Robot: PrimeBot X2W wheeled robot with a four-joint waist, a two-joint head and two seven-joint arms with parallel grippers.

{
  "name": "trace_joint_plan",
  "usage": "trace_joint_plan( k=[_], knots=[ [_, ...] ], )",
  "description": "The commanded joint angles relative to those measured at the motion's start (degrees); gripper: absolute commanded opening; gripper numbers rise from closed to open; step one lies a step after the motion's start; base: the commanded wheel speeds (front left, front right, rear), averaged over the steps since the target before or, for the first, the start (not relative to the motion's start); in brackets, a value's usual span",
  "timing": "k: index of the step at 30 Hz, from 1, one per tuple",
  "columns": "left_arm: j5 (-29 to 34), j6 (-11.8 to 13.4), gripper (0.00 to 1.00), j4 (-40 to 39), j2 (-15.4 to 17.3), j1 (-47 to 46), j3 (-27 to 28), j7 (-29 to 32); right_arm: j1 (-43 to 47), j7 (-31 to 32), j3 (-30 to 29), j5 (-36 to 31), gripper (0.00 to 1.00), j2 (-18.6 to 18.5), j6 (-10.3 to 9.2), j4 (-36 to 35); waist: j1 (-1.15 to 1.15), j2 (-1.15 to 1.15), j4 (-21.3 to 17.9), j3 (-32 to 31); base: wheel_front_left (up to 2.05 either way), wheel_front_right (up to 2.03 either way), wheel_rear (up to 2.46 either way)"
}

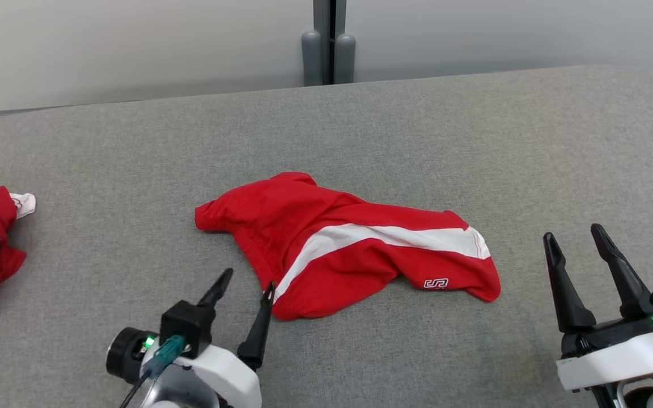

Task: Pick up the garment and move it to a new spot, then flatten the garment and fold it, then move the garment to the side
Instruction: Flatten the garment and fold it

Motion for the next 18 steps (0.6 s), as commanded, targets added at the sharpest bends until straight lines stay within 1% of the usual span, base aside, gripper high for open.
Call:
trace_joint_plan(
  k=[1, 3, 4, 8, 10, 11, 12, 13, 14, 15, 18],
  knots=[
    [-0.9, -1.0, 1.0, 2.1, 0.0, -1.4, -0.6, 1.7, -0.7, -0.2, 0.2, 0.1, 1.0, -0.3, -0.11, 0.1, 0.0, 0.0, -0.4, 1.0, 0.0, 0.0, 0.0],
    [-2.0, -2.3, 1.0, 6.2, -0.3, -3.0, -1.2, 4.2, -1.1, -0.3, 0.6, 0.5, 1.0, -0.3, -0.12, 0.4, 0.0, 0.0, -0.9, 1.8, 0.0, 0.0, 0.0],
    [-3.2, -3.1, 1.0, 10.1, -0.7, -4.5, -1.2, 5.9, -1.5, -0.7, 0.8, 0.7, 1.0, -0.5, -0.12, 0.6, 0.0, 0.0, -1.3, 2.5, 0.0, 0.0, 0.0],
    [-4.5, -4.5, 1.0, 15.4, -1.4, -7.1, -1.2, 6.2, -1.8, -1.1, 0.9, 0.8, 1.0, -0.5, -0.11, 1.0, 0.0, 0.0, -1.7, 4.0, 0.0, 0.0, 0.0],
    [-4.6, -4.7, 1.0, 18.0, -1.6, -8.3, -1.4, 6.1, -2.3, -1.2, 1.0, 0.9, 1.0, -0.5, -0.11, 1.3, 0.0, 0.0, -1.9, 4.6, 0.0, 0.0, 0.0],
    [-4.7, -5.0, 0.83, 19.1, -1.7, -8.9, -1.6, 6.3, -2.5, -1.3, 1.0, 1.0, 1.0, -0.5, -0.11, 1.4, 0.0, 0.0, -2.0, 4.8, 0.0, 0.0, 0.0],
    [-4.7, -5.0, 0.48, 20.3, -1.8, -9.4, -1.7, 6.5, -2.6, -1.2, 1.0, 1.0, 1.0, -0.6, -0.11, 1.7, 0.0, 0.0, -2.1, 5.0, 0.0, 0.0, 0.0],
    [-4.6, -5.1, 0.07, 21.5, -1.8, -9.8, -2.0, 6.8, -2.6, -1.2, 1.1, 1.0, 1.0, -0.5, -0.11, 1.9, 0.0, 0.0, -2.1, 5.1, 0.0, 0.0, 0.0],
    [-4.6, -5.1, 0.07, 21.5, -1.8, -9.8, -2.0, 6.8, -2.6, -1.2, 1.1, 1.0, 1.0, -0.5, -0.11, 1.9, 0.0, 0.0, -2.1, 5.1, 0.0, 0.0, 0.0],
    [-4.2, -5.4, 0.0, 22.5, -1.8, -9.8, -2.6, 7.3, -2.6, -1.2, 1.1, 1.0, 1.0, -0.6, -0.11, 2.0, 0.0, 0.0, -2.2, 5.2, 0.0, 0.0, 0.0],
    [-2.4, -5.2, 0.0, 24.2, -1.4, -10.5, -4.1, 7.4, -2.8, -1.2, 0.9, 1.1, 1.0, -0.7, -0.11, 2.4, 0.0, 0.0, -2.2, 5.4, 0.0, 0.0, 0.0]
  ],
)
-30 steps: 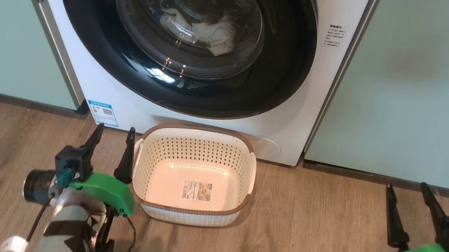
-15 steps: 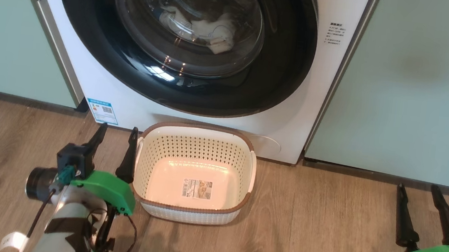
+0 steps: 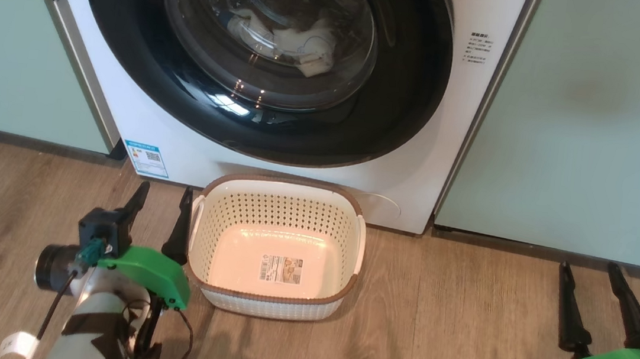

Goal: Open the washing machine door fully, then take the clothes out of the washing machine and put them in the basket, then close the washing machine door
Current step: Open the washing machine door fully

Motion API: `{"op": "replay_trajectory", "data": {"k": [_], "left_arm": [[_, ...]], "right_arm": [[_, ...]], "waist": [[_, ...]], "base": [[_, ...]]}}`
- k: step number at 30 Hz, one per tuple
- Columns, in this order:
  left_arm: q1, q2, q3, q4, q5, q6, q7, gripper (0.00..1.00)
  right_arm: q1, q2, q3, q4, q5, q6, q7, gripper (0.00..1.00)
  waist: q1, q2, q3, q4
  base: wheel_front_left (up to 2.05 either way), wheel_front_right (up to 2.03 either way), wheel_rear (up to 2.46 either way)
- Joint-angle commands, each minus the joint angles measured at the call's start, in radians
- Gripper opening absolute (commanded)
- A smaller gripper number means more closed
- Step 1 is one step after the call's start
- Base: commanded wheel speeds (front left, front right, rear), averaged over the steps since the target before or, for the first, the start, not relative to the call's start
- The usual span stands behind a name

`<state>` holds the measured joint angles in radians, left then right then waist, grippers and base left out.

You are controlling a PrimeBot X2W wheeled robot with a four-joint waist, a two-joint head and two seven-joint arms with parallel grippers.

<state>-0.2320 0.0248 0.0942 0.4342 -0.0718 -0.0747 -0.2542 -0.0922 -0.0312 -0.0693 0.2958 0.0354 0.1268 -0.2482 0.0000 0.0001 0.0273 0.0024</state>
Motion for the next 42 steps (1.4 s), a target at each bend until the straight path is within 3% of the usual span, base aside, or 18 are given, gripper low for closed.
{"op": "replay_trajectory", "data": {"k": [1,10,12,14,15,17,29,35,42], "left_arm": [[-0.058,0.025,0.031,-0.026,-0.007,0.005,-0.008,1.00],[-0.059,0.025,0.029,-0.017,-0.008,0.004,-0.008,1.00],[-0.059,0.025,0.029,-0.015,-0.009,0.002,-0.008,1.00],[-0.060,0.025,0.029,-0.012,-0.009,0.001,-0.008,1.00],[-0.060,0.025,0.028,-0.011,-0.009,0.000,-0.008,1.00],[-0.060,0.025,0.026,-0.010,-0.010,-0.001,-0.008,1.00],[-0.066,0.025,-0.012,-0.011,-0.023,-0.001,-0.008,1.00],[-0.074,0.025,-0.038,-0.012,-0.027,-0.003,-0.008,1.00],[-0.086,0.025,-0.060,-0.018,-0.041,0.005,-0.008,1.00]], "right_arm": [[-0.055,-0.019,0.021,-0.027,0.004,0.004,-0.014,1.00],[-0.057,-0.019,0.023,-0.021,0.002,0.004,-0.014,1.00],[-0.056,-0.019,0.021,-0.021,0.004,0.004,-0.014,0.94],[-0.057,-0.019,0.024,-0.023,0.008,0.004,-0.014,0.47],[-0.059,-0.019,0.025,-0.026,0.010,0.004,-0.014,0.37],[-0.063,-0.019,0.027,-0.029,0.029,0.004,-0.014,0.00],[-0.157,-0.019,0.027,0.018,0.387,0.004,-0.014,0.00],[-0.248,-0.032,0.016,0.103,0.715,0.004,-0.014,0.00],[-0.367,-0.139,0.097,0.186,1.113,0.004,0.006,0.00]], "waist": [[0.0000,-0.0001,0.000,0.000],[0.0000,-0.0001,0.000,0.001],[0.0000,-0.0001,-0.001,0.002],[0.0000,-0.0001,0.000,0.003],[0.0000,-0.0001,0.000,0.003],[0.0000,-0.0001,0.002,0.004],[0.0000,-0.0001,0.032,0.021],[0.0000,-0.0001,0.061,0.038],[0.0000,-0.0001,0.111,0.061]], "base": [[0.00,0.00,0.00],[0.00,0.00,0.00],[0.00,0.00,0.00],[0.00,0.00,0.00],[0.00,0.00,0.00],[0.00,0.00,0.00],[0.00,0.00,0.00],[0.00,0.00,0.00],[0.00,0.00,0.00]]}}
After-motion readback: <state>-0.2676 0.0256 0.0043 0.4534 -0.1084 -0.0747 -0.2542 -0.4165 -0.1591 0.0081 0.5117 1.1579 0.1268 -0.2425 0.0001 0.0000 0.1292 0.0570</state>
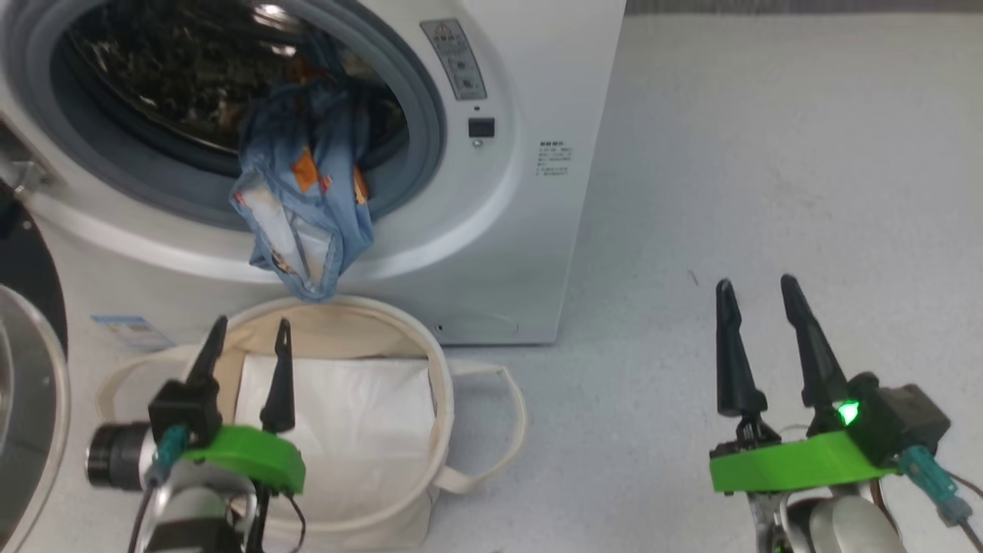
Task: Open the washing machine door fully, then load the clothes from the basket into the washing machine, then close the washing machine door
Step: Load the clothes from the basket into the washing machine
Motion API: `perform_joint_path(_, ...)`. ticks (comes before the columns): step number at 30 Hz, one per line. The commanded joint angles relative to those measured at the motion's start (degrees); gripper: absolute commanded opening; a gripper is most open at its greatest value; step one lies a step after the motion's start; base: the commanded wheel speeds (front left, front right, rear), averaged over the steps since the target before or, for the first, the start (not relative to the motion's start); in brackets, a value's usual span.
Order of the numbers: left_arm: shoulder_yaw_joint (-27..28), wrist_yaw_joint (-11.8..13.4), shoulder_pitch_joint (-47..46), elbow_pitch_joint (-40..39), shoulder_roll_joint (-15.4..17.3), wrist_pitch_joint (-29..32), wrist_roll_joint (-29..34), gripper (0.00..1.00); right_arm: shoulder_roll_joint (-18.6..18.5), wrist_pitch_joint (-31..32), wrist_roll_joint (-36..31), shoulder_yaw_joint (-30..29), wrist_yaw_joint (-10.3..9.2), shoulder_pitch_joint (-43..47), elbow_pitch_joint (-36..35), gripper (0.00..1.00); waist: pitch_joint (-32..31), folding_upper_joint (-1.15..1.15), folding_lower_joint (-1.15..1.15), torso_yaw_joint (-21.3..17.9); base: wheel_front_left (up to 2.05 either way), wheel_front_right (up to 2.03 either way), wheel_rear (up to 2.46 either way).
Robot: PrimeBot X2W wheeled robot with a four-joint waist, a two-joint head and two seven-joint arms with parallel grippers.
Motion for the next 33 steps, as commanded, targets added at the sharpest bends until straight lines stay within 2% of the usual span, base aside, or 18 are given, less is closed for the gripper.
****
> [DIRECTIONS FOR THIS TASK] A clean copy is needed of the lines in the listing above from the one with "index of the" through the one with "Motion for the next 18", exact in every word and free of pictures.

> [RESULT OF THIS EXERCISE]
  "timing": "k: index of the step at 30 Hz, from 1, one per tuple",
  "columns": "left_arm: j5 (-29 to 34), j6 (-11.8 to 13.4), gripper (0.00 to 1.00), j4 (-40 to 39), j2 (-15.4 to 17.3), j1 (-47 to 46), j3 (-27 to 28), j7 (-29 to 32); right_arm: j1 (-43 to 47), j7 (-31 to 32), j3 (-30 to 29), j5 (-36 to 31), gripper (0.00 to 1.00), j2 (-18.6 to 18.5), j6 (-10.3 to 9.2), j4 (-36 to 35); waist: j1 (-1.15 to 1.15), j2 (-1.15 to 1.15), j4 (-21.3 to 17.9), j3 (-32 to 31); base: wheel_front_left (up to 2.05 either way), wheel_front_right (up to 2.03 either way), wheel_rear (up to 2.46 either way)"
}


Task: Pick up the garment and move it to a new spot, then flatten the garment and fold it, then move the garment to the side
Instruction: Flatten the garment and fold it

Motion for the next 18 steps (0.6 s), as commanded, targets added at the sharpest bends until straight lines stay within 1% of the usual span, base aside, gripper high for open.

There's no more to the answer.